About recoveryCompare recovery

Colony Journal

Multi-Tenant AI Gateway Cost Attribution: A Field Guide to Per-Workflow_id Billing

May 29, 2026

TL;DR

  • Five-field minimum schema for chargeback: tenant_id, workflow_id, request_id, user_id, model plus token usage. Propagate it on every hop or the bill becomes a guess.
  • The OpenTelemetry GenAI semconv 1.41.0 and provider-native metadata fields (OpenAI user/metadata, Anthropic metadata.user_id, Bedrock cost allocation tags) are the two compatible carriers. Use both at the same time.
  • Most attribution leakage is a propagation gap, not a schema gap: retries strip headers, queues drop trace context, agent sub-calls bypass the gateway, batch endpoints reject metadata, mid-stream disconnects log usage=null.
  • Define unattributed spend rate as tokens-with-null-workflow_id divided by total tokens. Anything over 2 percent is a chargeback defect the platform team is silently eating.
  • Reconcile internal gateway totals against the provider invoice every month. Delta over 1 percent is your headline attribution leakage KPI.

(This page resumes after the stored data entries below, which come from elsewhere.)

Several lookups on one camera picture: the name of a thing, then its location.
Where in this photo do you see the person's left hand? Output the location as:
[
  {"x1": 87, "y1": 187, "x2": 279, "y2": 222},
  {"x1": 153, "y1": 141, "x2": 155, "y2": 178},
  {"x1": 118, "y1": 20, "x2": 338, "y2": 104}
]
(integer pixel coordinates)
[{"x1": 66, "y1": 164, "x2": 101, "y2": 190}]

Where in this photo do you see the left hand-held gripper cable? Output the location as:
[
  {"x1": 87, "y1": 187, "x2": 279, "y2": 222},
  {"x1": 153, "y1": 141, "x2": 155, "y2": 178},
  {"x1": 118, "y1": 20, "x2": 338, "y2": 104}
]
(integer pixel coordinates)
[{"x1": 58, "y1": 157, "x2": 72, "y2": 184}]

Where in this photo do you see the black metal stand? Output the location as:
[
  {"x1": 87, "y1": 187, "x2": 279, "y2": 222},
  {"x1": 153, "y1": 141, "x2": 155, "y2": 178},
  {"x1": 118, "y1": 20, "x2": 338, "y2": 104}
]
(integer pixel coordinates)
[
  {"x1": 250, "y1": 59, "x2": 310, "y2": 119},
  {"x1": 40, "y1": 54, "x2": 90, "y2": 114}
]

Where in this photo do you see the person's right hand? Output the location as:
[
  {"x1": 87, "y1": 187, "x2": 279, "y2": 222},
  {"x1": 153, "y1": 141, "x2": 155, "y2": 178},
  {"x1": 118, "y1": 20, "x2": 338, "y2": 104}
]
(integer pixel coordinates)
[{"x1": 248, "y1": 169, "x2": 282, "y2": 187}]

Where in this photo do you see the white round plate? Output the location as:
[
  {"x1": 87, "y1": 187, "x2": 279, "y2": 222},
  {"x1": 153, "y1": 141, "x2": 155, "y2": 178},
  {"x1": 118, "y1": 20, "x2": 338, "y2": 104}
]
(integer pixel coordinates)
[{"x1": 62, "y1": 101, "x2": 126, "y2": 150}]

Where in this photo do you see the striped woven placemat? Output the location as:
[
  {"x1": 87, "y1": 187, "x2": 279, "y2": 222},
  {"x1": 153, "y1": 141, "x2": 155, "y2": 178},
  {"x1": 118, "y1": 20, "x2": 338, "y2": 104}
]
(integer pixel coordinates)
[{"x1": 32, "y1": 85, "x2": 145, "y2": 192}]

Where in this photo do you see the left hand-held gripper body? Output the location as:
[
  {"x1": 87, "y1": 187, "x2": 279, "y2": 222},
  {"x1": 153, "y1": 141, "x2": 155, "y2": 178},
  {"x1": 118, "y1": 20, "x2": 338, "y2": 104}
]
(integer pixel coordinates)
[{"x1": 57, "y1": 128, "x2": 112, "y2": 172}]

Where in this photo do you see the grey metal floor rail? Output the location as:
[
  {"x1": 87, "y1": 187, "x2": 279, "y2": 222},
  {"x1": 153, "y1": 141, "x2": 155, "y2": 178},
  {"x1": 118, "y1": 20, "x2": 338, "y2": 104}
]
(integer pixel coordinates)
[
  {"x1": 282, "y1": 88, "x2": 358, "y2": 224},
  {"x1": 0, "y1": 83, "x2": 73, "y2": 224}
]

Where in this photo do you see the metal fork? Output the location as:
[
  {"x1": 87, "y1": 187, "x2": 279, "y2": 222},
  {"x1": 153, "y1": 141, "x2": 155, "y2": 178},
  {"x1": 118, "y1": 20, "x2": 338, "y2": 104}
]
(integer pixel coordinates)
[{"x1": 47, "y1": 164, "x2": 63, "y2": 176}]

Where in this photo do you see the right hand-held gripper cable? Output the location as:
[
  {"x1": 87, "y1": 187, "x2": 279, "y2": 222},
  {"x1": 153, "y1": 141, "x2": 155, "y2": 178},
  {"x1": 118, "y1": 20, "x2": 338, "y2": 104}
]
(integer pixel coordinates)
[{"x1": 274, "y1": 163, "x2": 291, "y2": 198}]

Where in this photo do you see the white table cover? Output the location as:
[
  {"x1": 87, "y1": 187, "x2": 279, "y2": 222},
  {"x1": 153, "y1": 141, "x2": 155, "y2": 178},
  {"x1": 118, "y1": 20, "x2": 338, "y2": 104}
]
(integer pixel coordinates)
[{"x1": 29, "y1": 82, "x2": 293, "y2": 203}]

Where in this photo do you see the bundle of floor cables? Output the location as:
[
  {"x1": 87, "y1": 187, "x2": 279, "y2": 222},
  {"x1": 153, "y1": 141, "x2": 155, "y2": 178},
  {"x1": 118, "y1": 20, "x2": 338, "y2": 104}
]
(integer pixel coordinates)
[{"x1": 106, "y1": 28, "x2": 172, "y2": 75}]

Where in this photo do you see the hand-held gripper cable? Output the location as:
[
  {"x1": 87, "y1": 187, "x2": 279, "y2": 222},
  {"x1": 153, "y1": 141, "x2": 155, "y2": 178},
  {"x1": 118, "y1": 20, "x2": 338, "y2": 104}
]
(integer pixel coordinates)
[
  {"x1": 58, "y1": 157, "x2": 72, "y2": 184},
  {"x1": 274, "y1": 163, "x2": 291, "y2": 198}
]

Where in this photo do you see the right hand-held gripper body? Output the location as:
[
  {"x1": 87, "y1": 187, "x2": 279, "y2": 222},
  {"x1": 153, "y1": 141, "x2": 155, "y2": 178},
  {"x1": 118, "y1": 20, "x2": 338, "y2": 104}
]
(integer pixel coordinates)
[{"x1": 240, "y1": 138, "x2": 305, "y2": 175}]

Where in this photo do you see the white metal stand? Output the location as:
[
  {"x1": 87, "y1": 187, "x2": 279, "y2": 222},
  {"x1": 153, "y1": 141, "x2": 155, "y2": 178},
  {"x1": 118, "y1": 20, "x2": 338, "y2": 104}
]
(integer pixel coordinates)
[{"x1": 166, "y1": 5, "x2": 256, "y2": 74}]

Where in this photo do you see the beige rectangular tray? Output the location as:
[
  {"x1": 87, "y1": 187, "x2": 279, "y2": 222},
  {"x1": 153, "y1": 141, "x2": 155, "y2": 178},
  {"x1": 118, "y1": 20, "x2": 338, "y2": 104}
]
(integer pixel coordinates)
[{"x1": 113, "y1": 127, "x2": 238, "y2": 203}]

Multi-tenant AI gateway cost attribution sounds like a schema problem and turns out to be a propagation problem. Every platform team running a shared LiteLLM, Portkey, Helicone, or in-house proxy across five-plus internal teams or external tenants eventually hits the same wall: the OpenAI or Anthropic invoice arrives as one number, the internal log says it should split a dozen ways, and 15 to 30 percent of the rows have a null tenant_id. The team that built the gateway is the team whose budget the unattributed tokens land on. This post is a working guide to fixing that, written for FinOps engineers and platform leads at companies with five or more teams sharing one AI gateway.

The minimum viable schema for per-tenant LLM cost billing

Workflow_id AI cost tracking starts with a small, recursive set of fields that has to ride with the call from the originating workflow, through the gateway, to the provider, and back into the cost log. Across LiteLLM, Portkey, Helicone, and OpenTelemetry GenAI, the same five fields keep showing up:

  • tenant_id: the billable entity, a customer org or internal team.
  • workflow_id: the business unit of work justifying the spend. One support ticket, one batch eval run, one agent task. This is the field FinOps charges back against.
  • request_id: unique per HTTP call to the gateway. It is the foreign key that lets a row in the provider invoice match a row in your internal log.
  • user_id or end_user_id: the human or downstream agent that triggered the call.
  • model plus provider-reported usage.input_tokens, usage.output_tokens, and cached_tokens.

Without all five, shared AI infrastructure cost allocation cannot be done cleanly: tenant_id alone collapses workflow detail, workflow_id alone breaks customer-level chargeback, and a missing request_id makes invoice reconciliation impossible.

Two carriers: OpenTelemetry GenAI and provider-native metadata

There are two conventions for carrying this context, and the practical answer is to emit both.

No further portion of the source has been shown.